**Problem**. Please reproduce exactly the lines that begin the listing below, up to and including the line where "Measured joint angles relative" occurs.

**Dataset excerpts**.
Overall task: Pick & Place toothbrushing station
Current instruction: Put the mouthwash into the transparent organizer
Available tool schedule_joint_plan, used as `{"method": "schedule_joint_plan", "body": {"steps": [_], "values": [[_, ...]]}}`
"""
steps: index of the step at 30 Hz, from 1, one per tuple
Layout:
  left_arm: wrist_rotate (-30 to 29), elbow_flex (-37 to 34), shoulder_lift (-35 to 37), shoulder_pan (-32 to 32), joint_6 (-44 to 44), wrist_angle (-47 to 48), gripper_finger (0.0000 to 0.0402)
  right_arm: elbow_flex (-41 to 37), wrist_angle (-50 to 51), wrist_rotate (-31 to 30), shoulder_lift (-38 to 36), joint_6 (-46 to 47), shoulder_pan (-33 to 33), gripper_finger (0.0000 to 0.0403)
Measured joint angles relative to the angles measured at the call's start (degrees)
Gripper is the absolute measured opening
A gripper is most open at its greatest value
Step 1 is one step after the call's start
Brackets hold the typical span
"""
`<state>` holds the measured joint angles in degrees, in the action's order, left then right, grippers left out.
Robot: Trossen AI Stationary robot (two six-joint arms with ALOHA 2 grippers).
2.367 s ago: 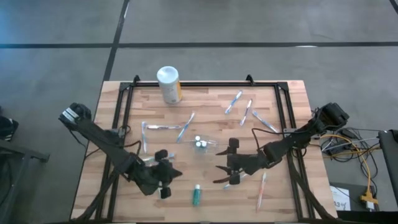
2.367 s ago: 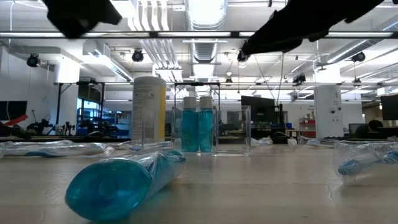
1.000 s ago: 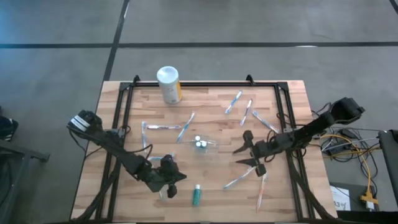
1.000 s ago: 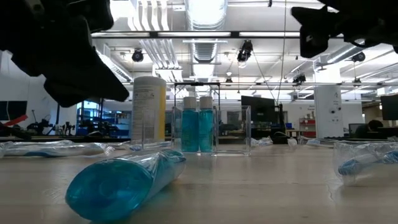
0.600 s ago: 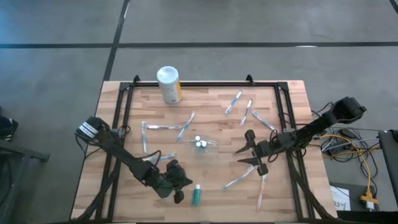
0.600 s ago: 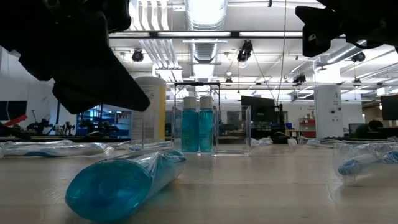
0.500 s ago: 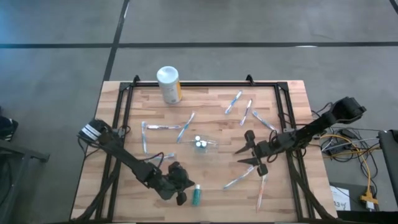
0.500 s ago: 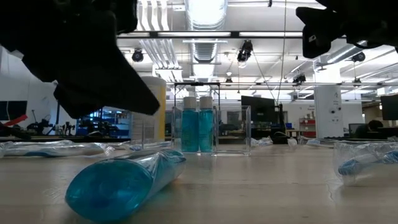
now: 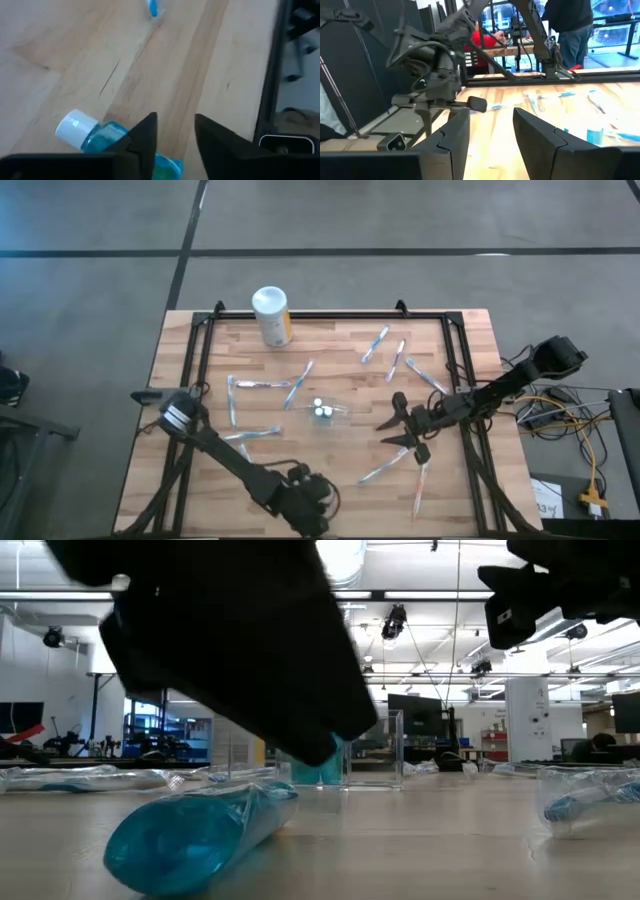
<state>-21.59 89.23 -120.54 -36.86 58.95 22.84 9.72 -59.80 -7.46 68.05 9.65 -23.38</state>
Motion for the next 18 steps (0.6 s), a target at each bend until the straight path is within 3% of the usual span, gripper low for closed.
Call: {"method": "schedule_joint_plan", "body": {"steps": [5, 9, 12, 18], "values": [[0.94, 13.88, -3.96, 0.41, 4.75, 20.7, 0.0203, -0.09, 0.96, 0.02, 0.05, 1.67, -1.31, 0.0141], [-1.28, 18.62, -5.02, 0.33, 11.59, 29.94, 0.0237, -0.09, 1.34, 0.01, 0.05, 1.99, -2.29, 0.0139], [-2.59, 17.84, -6.1, 0.48, 16.2, 30.3, 0.0246, -0.09, 1.32, -0.05, 0.07, 1.98, -2.61, 0.0139], [3.35, 15.82, -8.06, 0.67, 20.86, 30.07, 0.0247, -0.09, 1.24, -0.07, 0.05, 1.96, -2.62, 0.0139]]}}
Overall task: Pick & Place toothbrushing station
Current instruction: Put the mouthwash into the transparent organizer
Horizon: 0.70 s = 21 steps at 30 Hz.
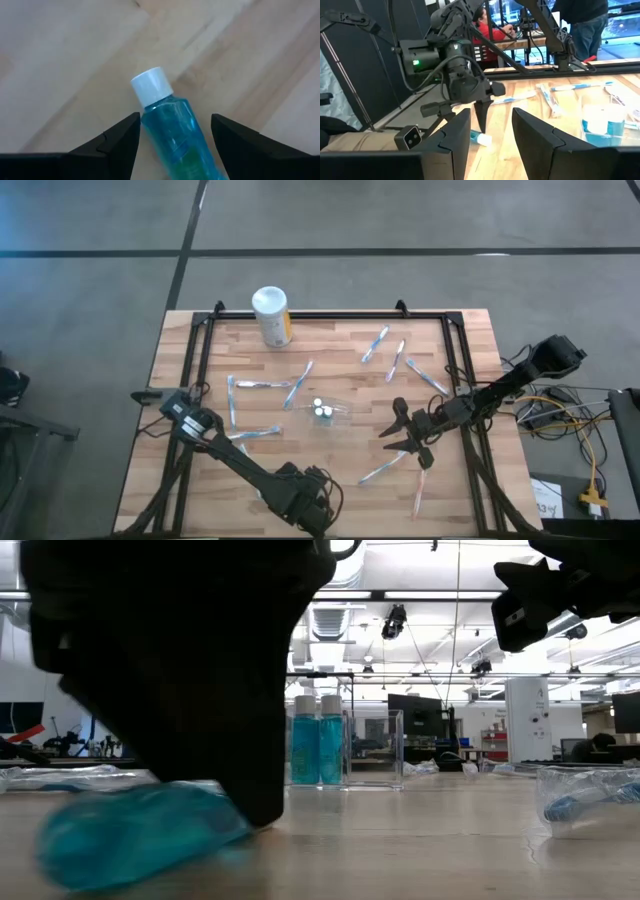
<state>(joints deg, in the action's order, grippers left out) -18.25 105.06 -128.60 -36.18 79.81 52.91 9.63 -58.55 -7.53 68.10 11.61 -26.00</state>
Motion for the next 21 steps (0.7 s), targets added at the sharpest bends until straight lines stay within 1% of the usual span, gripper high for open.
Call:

**Result**.
Overall task: Pick & Place toothbrushing station
Current instruction: Put the mouthwash into the transparent organizer
Available tool schedule_joint_plan, used as `{"method": "schedule_joint_plan", "body": {"steps": [_], "values": [[_, ...]]}}`
"""
steps: index of the step at 30 Hz, from 1, one per tuple
Layout:
  left_arm: wrist_rotate (-30 to 29), elbow_flex (-37 to 34), shoulder_lift (-35 to 37), shoulder_pan (-32 to 32), joint_6 (-44 to 44), wrist_angle (-47 to 48), gripper_finger (0.0000 to 0.0402)
  right_arm: elbow_flex (-41 to 37), wrist_angle (-50 to 51), wrist_rotate (-31 to 30), shoulder_lift (-38 to 36), joint_6 (-46 to 47), shoulder_pan (-33 to 33), gripper_finger (0.0000 to 0.0403)
Measured joint angles relative to the angles measured at the call's start (degrees)

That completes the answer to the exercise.